3
$\begingroup$

Italy is playing the U.S.A. in a football World Cup match. A successful pass is when a player on one team kicks the ball to a player on their team and it is not intercepted by the opposition. Is it possible for Italy to have a higher proportion of its passes be successful than the U.S. in both the first and second halves, and yet for the U.S. to have a higher proportion of its passes be successful over the game as a whole?

It is possible due to the Simpson paradox. One possibility is that Italy successful passing rates in first and second half are $\frac{60}{120}$ and $\frac{60}{60}$ respectively.
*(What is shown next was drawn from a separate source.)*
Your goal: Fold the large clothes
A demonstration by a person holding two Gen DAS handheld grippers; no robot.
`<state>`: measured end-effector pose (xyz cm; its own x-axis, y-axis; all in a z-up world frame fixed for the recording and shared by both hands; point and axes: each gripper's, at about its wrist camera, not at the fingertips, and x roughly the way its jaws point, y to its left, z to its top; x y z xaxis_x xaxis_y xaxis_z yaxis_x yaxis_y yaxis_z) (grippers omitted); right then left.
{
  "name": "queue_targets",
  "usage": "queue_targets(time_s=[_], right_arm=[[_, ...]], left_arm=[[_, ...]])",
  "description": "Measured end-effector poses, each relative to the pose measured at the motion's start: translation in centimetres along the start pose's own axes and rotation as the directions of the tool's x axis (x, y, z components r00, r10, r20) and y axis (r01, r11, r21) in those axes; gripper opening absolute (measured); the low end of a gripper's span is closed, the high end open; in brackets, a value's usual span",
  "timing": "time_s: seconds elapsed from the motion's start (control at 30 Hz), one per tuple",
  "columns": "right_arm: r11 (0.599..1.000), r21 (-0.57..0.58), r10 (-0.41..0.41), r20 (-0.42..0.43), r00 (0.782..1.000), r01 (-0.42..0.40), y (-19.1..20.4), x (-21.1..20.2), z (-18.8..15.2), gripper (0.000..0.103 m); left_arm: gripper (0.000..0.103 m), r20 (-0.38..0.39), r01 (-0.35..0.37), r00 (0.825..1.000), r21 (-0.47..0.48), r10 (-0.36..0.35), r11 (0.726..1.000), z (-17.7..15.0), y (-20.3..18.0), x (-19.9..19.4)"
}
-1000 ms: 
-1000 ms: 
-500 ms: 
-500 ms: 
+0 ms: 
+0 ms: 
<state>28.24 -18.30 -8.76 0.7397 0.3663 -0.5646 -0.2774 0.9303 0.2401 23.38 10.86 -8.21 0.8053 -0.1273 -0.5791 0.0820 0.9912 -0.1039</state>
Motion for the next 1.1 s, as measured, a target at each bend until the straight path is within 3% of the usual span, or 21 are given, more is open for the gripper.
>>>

For US, let its successful passing rate in first and second half be $\frac{10}{50}$ and $\frac{190}{200}.$ Then in first and second half, Italy has a better successful passing rate than US. But in overall, Italy successful passing rate is $\frac{120}{180} = \frac{2}{3}$ whereas US has $\frac{200}{250} = \frac{4}{5}.$

My question is that whether we can find the set of solutions for this kind of problem.

$\endgroup$
2
  • $\begingroup$ What happens if a team doesn't make any pass attempts at all? $\endgroup$
    – JMP
    Commented Dec 12, 2019 at 15:35
  • $\begingroup$ @JMP, I think in that case, the success rate is undefined and therefore it's not a Simpson example. $\endgroup$
    – Hew Wolff
    Commented Dec 12, 2019 at 16:14

2 Answers 2

2
+150
$\begingroup$

Let $a_i,\;\; i=1,2$ be the number of attempts made by Team A in the first and second halves respectively. Let $s_i$ be the number of successful passes, with $b_i, t_i$ the corresponding values for Team B. I have assumed $a_i,b_i\gt0$.

$$\frac{t_1}{b_1}\lt \frac{s_1}{a_1}$$ $$\frac{t_2}{b_2}\lt \frac{s_2}{a_2}$$ $$\frac{t_1+t_2}{b_1+b_2}\gt \frac{s_1+s_2}{a_1+a_2}$$

This effectively implies that the gradient of Team A is steeper than Team B for both halves, but not overall, which appears to depend on the fraction without simplification, which is related to the mediant.

There are more examples at Cut-The-Knot.

This image from the Wikipedia page:

graphic mediant

shows the 'sweet spot'.

Let's say the $a/b, c/d$ are Team B's rate, so both of Team A's lines are steeper, so that their mediant lies in the light green region - anywhere between the extended vectors of $\frac ab, \frac{a+c}{b+d}$, then we have achieved a Simpson paradox. For example see the green line I've added to the image.

graphic mediant 2

As there are $8$ unknowns, each with a different role to play, there are eight different solutions, depending on which unknown you wish to determine.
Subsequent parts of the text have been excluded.